Worker policing experiment

From the seven chemotyped laboratory colonies, we established in total 61 queen-less nests of orphaned minor workers with group sizes of ten individual workers each (Table S1). For each of the three colonies of chemotype 1 (17–01, 18–05, 19–13), we established five worker groups receiving QLE and five worker groups receiving WLE, except for colony 17–01 where we only established three queenless groups per QLE and WLE treatment, respectively. For each of the four colonies of chemotype 2 (18–02, 19–10, 19–16, 19–17) we also established five replicates per egg type, except for colony 18–02, where two replicates received QLE, and three replicates received WLE. One hour after isolation from their natal nest, each isolated group was provided with a batch of ten eggs, derived either from the queen of their own colony (QLE) or from their sisters in one of the 25 queenless nests used for producing worker-laid eggs (WLE), depending on the respective treatment of each discriminator colony. As we never observed egg-laying in freshly isolated worker groups before approximately 30 days had passed, we could exclude the occurrence of additional WLE from within the respective discrimination groups in this time frame. Egg batches were transferred with fine forceps to a piece of plastic (3 × 3 cm2) and checked under a stereo microscope to confirm that no eggs were damaged before starting the experiment. The egg batches were then transferred into the isolated nests 1 cm away from their entrance on the glass plate that covered the indention of the plaster floor. Twenty-four hours after introduction, any remaining eggs were removed and counted. Selective egg removal has frequently been demonstrated to occur by oophagy in ants (Monnin and Peeters 1997; Foster and Ratnieks 2001; d'Ettorre et al. 2004), thus we regarded non-recovered eggs as consumed (or destroyed) by the workers.

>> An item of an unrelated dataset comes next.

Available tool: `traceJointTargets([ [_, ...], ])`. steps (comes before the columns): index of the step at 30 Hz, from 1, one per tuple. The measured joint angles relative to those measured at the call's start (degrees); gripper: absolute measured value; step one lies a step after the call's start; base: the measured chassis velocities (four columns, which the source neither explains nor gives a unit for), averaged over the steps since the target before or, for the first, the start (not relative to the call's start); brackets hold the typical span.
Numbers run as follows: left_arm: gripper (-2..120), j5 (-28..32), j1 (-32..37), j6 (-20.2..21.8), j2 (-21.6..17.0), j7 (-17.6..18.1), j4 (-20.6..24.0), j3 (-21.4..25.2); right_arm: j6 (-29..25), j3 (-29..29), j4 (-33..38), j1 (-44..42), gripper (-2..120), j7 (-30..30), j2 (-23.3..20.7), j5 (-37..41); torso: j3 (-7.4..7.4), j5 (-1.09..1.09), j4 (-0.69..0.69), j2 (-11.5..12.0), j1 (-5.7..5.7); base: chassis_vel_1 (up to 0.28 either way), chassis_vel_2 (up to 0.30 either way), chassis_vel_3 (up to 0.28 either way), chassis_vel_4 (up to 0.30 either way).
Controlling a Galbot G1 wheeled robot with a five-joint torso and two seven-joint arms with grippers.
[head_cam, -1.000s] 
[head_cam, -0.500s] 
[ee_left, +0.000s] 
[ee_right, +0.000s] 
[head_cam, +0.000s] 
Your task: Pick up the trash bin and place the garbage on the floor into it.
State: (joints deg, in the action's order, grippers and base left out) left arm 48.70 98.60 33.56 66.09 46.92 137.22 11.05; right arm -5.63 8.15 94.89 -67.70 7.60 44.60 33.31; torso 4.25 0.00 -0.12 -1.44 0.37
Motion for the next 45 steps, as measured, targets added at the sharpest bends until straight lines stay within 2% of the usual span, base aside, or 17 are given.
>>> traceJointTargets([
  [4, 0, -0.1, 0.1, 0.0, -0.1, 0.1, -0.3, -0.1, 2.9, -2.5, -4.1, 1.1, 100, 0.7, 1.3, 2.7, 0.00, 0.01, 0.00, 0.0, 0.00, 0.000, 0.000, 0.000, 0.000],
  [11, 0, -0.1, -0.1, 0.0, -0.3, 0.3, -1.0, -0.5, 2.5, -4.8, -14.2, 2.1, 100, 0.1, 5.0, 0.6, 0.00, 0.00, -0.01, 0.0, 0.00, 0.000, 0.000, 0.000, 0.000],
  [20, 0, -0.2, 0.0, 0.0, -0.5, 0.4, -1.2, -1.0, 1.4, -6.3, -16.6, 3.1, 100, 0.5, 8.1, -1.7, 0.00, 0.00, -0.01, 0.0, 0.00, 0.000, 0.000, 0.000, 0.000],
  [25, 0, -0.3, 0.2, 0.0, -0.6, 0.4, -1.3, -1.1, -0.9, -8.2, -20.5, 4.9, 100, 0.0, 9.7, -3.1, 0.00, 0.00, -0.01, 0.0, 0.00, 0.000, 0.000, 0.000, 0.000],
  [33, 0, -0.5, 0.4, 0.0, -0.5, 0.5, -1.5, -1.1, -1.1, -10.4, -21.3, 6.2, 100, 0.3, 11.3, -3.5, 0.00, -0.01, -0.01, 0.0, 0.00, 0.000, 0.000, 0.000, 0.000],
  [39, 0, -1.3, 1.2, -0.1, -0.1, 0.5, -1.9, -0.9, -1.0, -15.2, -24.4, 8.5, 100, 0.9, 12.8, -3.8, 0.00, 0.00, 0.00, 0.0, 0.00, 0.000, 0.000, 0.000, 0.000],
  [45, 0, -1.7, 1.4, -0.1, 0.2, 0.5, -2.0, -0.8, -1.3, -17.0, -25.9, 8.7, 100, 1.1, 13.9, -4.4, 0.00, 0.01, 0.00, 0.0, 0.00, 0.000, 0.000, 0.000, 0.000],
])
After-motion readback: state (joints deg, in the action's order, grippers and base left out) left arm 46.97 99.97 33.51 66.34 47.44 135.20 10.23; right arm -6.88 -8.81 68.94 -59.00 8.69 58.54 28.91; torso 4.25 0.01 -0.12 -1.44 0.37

Mean differences in the number of remaining eggs recovered after 24 h in all 61 isolated worker groups were compared according to the origins of the eggs (QLE vs. WLE) with Mann–Whitney U tests, performed with R (Version 4.1.2) in R Studio (Version 2022.07.1) (R Development Core Team 2018).

DNA barcoding/sequencing of cytochrome c oxidase I (COI)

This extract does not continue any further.